### Required action
Reproduce every record below word for word and include no pictures.
Start of Records for this task
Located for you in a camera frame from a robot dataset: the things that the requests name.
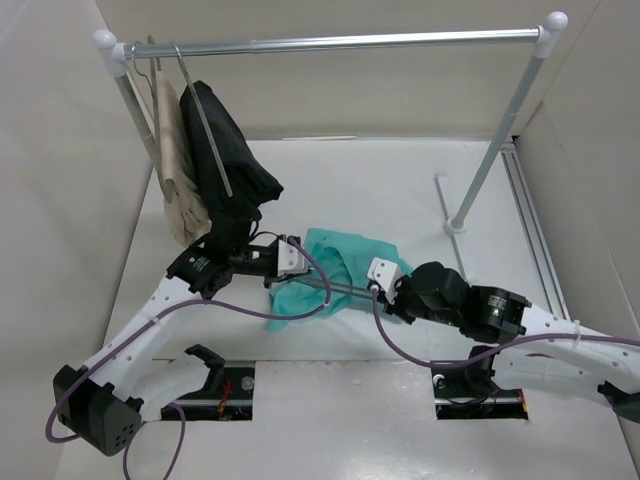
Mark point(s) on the metal clothes hanger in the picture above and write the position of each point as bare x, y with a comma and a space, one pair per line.
313, 279

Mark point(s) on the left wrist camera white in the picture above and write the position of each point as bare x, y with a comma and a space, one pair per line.
290, 261

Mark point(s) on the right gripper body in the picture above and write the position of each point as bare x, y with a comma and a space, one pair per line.
408, 304

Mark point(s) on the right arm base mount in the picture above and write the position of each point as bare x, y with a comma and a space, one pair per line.
469, 393

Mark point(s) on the beige hanging garment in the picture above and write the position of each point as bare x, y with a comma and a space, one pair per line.
183, 207

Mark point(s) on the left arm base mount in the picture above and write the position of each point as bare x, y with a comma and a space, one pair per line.
227, 394

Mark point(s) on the metal hanger with beige garment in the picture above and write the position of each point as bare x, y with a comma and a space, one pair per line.
151, 79

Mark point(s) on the white and chrome clothes rack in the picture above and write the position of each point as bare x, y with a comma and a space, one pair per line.
117, 57

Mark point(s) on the black hanging garment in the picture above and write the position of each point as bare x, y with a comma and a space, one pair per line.
252, 185

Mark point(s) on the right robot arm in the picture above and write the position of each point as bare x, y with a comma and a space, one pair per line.
518, 345

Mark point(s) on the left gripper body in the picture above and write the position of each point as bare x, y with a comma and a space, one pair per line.
254, 260

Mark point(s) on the teal t shirt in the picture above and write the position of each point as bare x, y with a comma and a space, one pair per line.
344, 257

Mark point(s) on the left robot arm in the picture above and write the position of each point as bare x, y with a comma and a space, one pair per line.
112, 394
End of Records for this task
### Answer to this problem
Located for you in a camera frame from a robot dataset: the things that the requests name.
Mark point(s) on the metal clothes hanger in the picture above and write the position of each point as bare x, y with a comma and a space, one pair per line.
313, 279

Mark point(s) on the left wrist camera white in the picture above and write the position of each point as bare x, y with a comma and a space, one pair per line.
290, 261

Mark point(s) on the right gripper body in the picture above and write the position of each point as bare x, y with a comma and a space, one pair per line.
408, 304

Mark point(s) on the right arm base mount in the picture above and write the position of each point as bare x, y with a comma and a space, one pair per line.
469, 393

Mark point(s) on the beige hanging garment in the picture above and write the position of each point as bare x, y with a comma and a space, one pair per line.
183, 207

Mark point(s) on the left arm base mount in the picture above and write the position of each point as bare x, y with a comma and a space, one pair per line.
227, 394

Mark point(s) on the metal hanger with beige garment in the picture above and write the position of each point as bare x, y with a comma and a space, one pair per line.
151, 79

Mark point(s) on the white and chrome clothes rack in the picture above and write the position of each point as bare x, y with a comma and a space, one pair per line.
117, 57

Mark point(s) on the black hanging garment in the picture above and write the position of each point as bare x, y with a comma and a space, one pair per line.
252, 185

Mark point(s) on the right robot arm in the picture above and write the position of each point as bare x, y with a comma and a space, one pair per line.
518, 345

Mark point(s) on the left gripper body in the picture above and write the position of each point as bare x, y with a comma and a space, one pair per line.
254, 260

Mark point(s) on the teal t shirt in the picture above and write the position of each point as bare x, y with a comma and a space, one pair per line.
344, 257

Mark point(s) on the left robot arm in the picture above and write the position of each point as bare x, y with a comma and a space, one pair per line.
112, 394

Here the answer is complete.